As surprising as it may sound, by comparison, the novel coronavirus is not very contagious. Each person who gets infected with SARS-CoV-2 will, on average, spread it to two or three other people. A person with measles will infect 15 others. Jimenez says the WHO initially cited the coronavirus's relatively low infectious rate as a reason why it couldn't be spread through the air. "[They] are confusing an artifact of history with a law of nature," Jimenez says. "They are thinking it is a law of nature that if a disease goes through the air, it has to be extremely contagious."

It wasn't until a public outcry from over 200 scientists that the WHO finally conceded in July that aerosol transmission was possible.

So if the novel coronavirus is airborne, why isn't it as contagious as measles? One reason could be that measles is a heartier virus (remember that SARS-CoV-2 is relatively fragile) and can survive longer in those tiny aerosols. Another potential difference is the infectious dose the amount of virus required to start an infection. Scientists still don't know exactly how much of the novel coronavirus is needed to make someone sick, but it's likely higher than conventional airborne viruses.

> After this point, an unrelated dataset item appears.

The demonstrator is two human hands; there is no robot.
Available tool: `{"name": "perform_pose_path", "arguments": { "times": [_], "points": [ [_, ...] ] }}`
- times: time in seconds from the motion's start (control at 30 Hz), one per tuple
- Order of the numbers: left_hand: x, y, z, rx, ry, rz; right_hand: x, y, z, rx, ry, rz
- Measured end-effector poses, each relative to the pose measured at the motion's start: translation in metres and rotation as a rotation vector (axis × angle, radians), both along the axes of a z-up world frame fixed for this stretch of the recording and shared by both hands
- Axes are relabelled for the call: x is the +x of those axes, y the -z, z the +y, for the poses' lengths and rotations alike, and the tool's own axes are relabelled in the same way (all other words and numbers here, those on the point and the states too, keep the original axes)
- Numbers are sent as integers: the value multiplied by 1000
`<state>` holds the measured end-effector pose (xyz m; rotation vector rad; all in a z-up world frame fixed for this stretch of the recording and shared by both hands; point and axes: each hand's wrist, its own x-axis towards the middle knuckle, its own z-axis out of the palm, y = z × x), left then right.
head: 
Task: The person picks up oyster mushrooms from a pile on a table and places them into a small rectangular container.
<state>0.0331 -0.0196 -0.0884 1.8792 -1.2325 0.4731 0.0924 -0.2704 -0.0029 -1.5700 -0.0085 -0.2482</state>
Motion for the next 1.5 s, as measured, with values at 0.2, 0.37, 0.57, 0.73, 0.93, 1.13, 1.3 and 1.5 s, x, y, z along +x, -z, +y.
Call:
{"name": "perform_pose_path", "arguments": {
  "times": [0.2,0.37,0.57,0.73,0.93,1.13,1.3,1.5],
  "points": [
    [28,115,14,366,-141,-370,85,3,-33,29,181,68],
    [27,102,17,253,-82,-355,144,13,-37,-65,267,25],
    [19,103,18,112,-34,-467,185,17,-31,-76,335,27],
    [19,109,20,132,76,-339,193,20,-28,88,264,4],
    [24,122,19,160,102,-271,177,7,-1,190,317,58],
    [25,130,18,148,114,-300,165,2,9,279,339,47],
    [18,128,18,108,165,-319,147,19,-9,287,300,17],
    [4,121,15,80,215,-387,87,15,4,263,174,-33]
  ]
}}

"What's the infectious dose via the respiratory route is really probably the last piece of this that isn't completely answered yet," says Joshua Santarpia, PhD, an associate professor in the department of pathology and microbiology at the University of Nebraska. "I think people have this preconceived notion that if it's airborne it's like the measles or like smallpox where it only takes one viral particle to infect you, and this is almost certainly not the case with this coronavirus. Most coronaviruses are probably in the hundreds."


Another question that needed to be answered before many public health experts could accept that SARS-CoV-2 was airborne was whether it could even survive in those smaller aerosol particles. Some viruses can't because they dry up too quickly without a larger liquid droplet to support them. However, many scientists feel this issue has been put to rest with two recent papers (which have yet to be peer-reviewed) that provide what some have called the "smoking gun" for aerosol transmission: live, replicating virus collected from the air of Covid-19 patient hospital rooms.

"Confidently, what you can say is that things that we consider aerosols, not droplets, have both [viral] RNA and [live] virus in them that is capable of replication in cell culture," says Santarpia, who led one of the studies. "I think that between the two of [our studies], you can say that aerosols are infectious meaning that probably we're looking at something that's airborne."